With super strength, she flips me onto my back.
The wind flies out of me in a whoosh. She plants her weight on her right knee across my thighs, pinning me to the ground.
She wrestles my right hand from her hair and pins it under her left knee.
Long black strands wave from between my fingers in a minuscule victory.
Her face descends toward my neck, with her elongated fangs leading the way.
The only barrier is my left hand, still holding her hair, pressed against her forehead.
She can’t bend my elbow without breaking my arm.
Where is her other hand? She will sneak attack me if—
It swipes across my belly. I hear my cry ring into the air as if someone else screamed it for me. Blood bubbles from my innards just below my bottom ribs. My arm shakes as she lifts her bloody claw to her extended tongue.
“Delicious,” she whispers. “I knew I’d love your taste.”
“Get away from my sister, you beast!” A red tentacle slams against Magda’s head, knocking the vampiress off me.
“Sister? The two of you? One is a kraken? Oh, you are full of surprises, aren’t you, pet?” Magda taunts Sabrina as she spits out sand.
“Pick on someone your own size,” Sabrina sneers.
Her tentacles ripple over the sand with her fury.
I nod and give her a half-smile when she flicks her gaze to me.
She came to my rescue. After all these years of my saving her, Sabrina saved me.
I’ll be okay with a few stitches, but she’s garnered Magda’s attention.
“Stop being such a bully when they came to you for help.”
“My help?” Magda says, finger-combing her hair to remove the sand. She shocks us all when she pulls a brush from her coat pocket and begins to style it.

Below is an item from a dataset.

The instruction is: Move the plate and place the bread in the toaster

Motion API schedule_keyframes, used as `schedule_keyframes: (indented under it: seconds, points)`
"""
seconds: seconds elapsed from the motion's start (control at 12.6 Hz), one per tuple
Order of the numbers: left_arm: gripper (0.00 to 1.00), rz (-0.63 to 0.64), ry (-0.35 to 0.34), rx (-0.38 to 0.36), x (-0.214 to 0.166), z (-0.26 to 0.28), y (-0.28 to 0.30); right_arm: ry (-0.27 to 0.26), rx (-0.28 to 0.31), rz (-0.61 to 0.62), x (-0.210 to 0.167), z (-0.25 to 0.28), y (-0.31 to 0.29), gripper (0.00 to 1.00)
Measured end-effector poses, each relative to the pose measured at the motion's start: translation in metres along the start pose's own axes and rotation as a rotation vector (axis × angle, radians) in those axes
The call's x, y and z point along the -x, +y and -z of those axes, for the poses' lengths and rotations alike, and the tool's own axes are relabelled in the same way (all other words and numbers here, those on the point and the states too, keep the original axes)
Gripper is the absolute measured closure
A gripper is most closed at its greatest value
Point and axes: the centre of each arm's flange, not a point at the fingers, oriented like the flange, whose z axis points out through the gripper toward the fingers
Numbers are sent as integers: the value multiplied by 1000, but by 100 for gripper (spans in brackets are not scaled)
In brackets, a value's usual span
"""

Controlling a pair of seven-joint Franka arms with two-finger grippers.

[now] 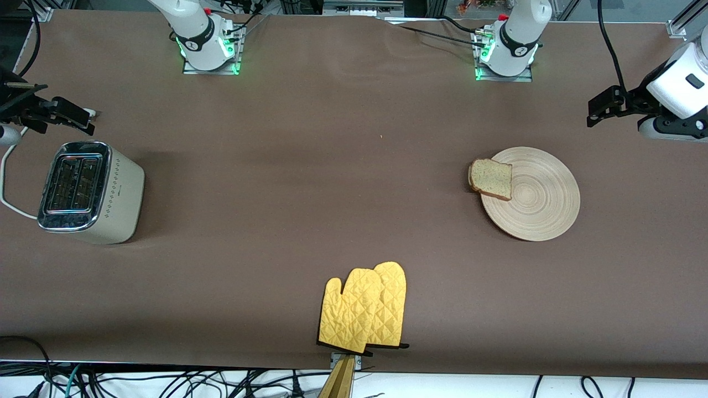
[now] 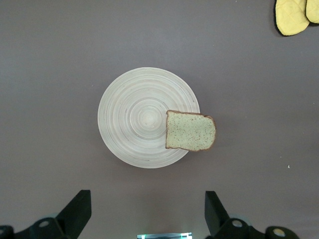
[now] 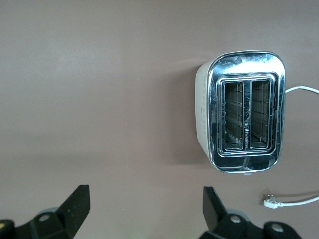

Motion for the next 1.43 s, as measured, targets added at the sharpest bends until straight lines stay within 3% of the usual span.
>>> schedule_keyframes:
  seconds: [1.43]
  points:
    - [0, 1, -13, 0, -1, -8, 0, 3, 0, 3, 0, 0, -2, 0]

“Didn’t you see Chub and his wife—”
“Chub’s married too? Those knuckleheads found their lady loves after all…I guess. I’m happy for them,” she says quietly to the snarl she works with the brush. “Such lies may be truth, and you may have a kraken twin, but I don’t believe you’re my replacement.”
“Nobody sought to replace you—just clean up the mess you left behind when you found your happily ever after,” Teeth says, emerging from the surf.

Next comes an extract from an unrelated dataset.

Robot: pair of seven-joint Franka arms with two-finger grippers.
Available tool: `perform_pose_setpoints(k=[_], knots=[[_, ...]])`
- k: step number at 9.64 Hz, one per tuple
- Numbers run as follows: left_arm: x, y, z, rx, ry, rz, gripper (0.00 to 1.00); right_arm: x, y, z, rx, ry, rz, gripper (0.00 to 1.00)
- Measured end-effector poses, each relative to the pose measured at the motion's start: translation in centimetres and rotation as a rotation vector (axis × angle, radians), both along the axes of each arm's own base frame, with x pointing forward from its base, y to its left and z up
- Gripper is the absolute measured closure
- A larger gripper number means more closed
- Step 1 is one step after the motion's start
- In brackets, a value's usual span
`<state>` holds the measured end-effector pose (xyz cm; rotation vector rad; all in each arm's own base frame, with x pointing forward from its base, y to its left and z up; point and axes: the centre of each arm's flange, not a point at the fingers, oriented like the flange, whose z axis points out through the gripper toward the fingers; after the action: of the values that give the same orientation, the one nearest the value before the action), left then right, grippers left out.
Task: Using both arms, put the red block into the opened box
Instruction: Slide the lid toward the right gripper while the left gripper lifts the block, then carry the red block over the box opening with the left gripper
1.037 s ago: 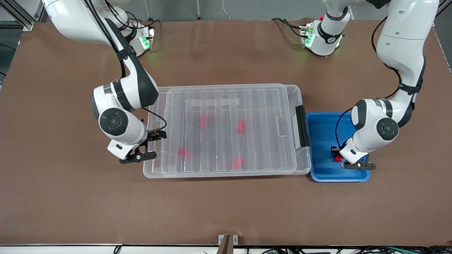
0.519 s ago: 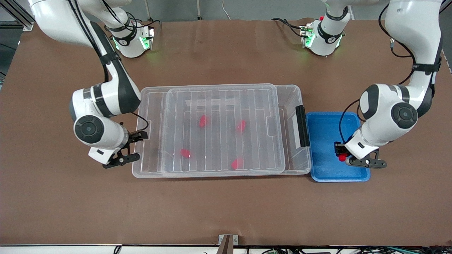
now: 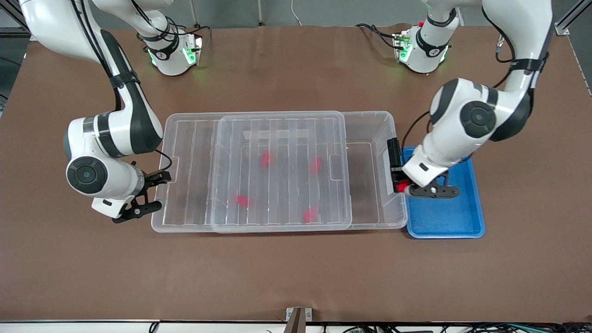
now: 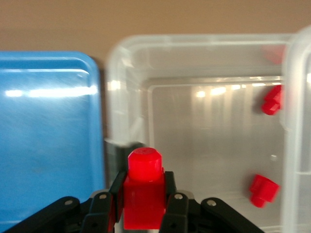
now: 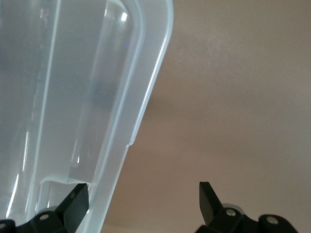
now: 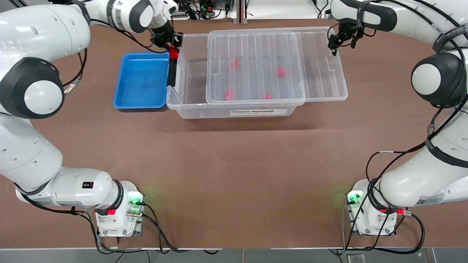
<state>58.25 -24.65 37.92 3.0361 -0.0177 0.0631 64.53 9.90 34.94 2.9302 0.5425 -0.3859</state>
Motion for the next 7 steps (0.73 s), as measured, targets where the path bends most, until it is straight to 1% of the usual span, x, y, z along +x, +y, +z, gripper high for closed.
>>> perform_pose_setpoints(k=[2, 3, 5, 7], knots=[[-1.8, -4.0, -1.3, -0.002, 0.033, 0.038, 0.64, 0.3, -2.9, 0.4, 0.012, 0.015, 0.033, 0.00], [-2.2, -5.1, -2.6, 0.000, 0.055, 0.044, 0.64, 0.4, -4.6, 0.9, 0.015, 0.017, 0.047, 0.00], [-2.4, -5.9, -6.2, 0.002, 0.102, 0.046, 0.64, 0.4, -7.0, 1.3, 0.002, 0.026, 0.080, 0.00], [-2.9, -7.2, -9.6, 0.000, 0.139, 0.061, 0.64, 0.5, -8.3, 1.4, 0.007, 0.033, 0.092, 0.00]])
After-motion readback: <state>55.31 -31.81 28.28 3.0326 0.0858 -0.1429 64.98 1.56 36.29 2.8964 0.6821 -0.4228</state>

Magda takes in his towering form and navy-blue tentacles with a shocked countenance.
“I’m sure you will meet Catalina soon, but in the meantime, meet Sabrina…
my wife. The one you maimed is my sister-in-law, Captain Betts of Patricia’s Wish .

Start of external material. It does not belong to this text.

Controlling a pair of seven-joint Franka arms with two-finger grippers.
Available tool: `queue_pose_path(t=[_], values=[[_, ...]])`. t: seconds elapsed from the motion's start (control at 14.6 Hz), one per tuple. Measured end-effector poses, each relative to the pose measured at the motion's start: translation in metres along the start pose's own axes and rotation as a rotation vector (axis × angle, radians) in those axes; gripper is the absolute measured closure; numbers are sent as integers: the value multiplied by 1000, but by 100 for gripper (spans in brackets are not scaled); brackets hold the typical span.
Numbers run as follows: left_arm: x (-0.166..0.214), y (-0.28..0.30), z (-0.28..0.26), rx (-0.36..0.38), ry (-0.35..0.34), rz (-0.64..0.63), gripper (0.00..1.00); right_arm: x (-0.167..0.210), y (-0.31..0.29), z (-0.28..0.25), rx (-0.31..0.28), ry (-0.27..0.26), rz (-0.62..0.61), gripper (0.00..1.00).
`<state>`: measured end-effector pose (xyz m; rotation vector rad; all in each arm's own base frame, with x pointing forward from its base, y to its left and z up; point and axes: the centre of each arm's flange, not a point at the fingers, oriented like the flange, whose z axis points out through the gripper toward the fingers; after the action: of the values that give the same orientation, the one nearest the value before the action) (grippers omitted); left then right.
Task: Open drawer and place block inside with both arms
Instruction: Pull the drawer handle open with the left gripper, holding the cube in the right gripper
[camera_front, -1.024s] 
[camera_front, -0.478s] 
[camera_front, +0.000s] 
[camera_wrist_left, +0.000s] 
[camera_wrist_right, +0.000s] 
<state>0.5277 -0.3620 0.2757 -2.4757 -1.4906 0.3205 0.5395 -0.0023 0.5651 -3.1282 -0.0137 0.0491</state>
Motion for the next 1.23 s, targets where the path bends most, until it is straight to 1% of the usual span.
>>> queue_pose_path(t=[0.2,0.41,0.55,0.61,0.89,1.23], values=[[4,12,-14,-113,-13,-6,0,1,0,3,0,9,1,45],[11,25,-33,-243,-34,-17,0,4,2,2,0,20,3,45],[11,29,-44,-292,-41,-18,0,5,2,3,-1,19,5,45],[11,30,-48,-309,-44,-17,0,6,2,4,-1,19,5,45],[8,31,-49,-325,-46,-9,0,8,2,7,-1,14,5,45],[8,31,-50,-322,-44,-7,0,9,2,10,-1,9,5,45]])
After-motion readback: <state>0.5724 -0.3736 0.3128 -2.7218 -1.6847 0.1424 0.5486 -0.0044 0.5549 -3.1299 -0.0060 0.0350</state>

Let her get stitched up so that she might explain to us why our boat is in two pieces in the bay while her satyr sails on a raft made from our navigation table. ”
“Flint? He’s alive!” I yell as I attempt to stand. The pull of the skin on my belly sends darts of pain up my spine. I flop back onto the beach in defeat.
“No problem for Chevelle,” Magda says, waving her hand to dismiss Teeth. She doesn’t acknowledge Sabs, or Teeth’s announcement that she’s his wife. It’s as if Magda chooses what to believe, and the rest is beneath her.
“Chevelle delivers Chub’s baby as we speak,” replies Eze.
“Well, you are just a needy bunch of inconveniences, aren’t you?”
“Magda,” says a voice with a timbre so deep, it rattles my bones. “Behave. These are friends.”
“Branko, you have no idea what I’ve been through,” she whines. “She threatened me.”
“The one who you opened like a cask of ale? Good thing I brought my medical kit. As soon as you flew out of bed, I knew I would have to mend claw slashes, bullet holes, or both.”
“You sound tired, friend,” Teeth says, approaching him for a masculine embrace.
“Yeah, well, your wife turned you into a fish, so shut your face,” Branko replies with a smile that lights up the night.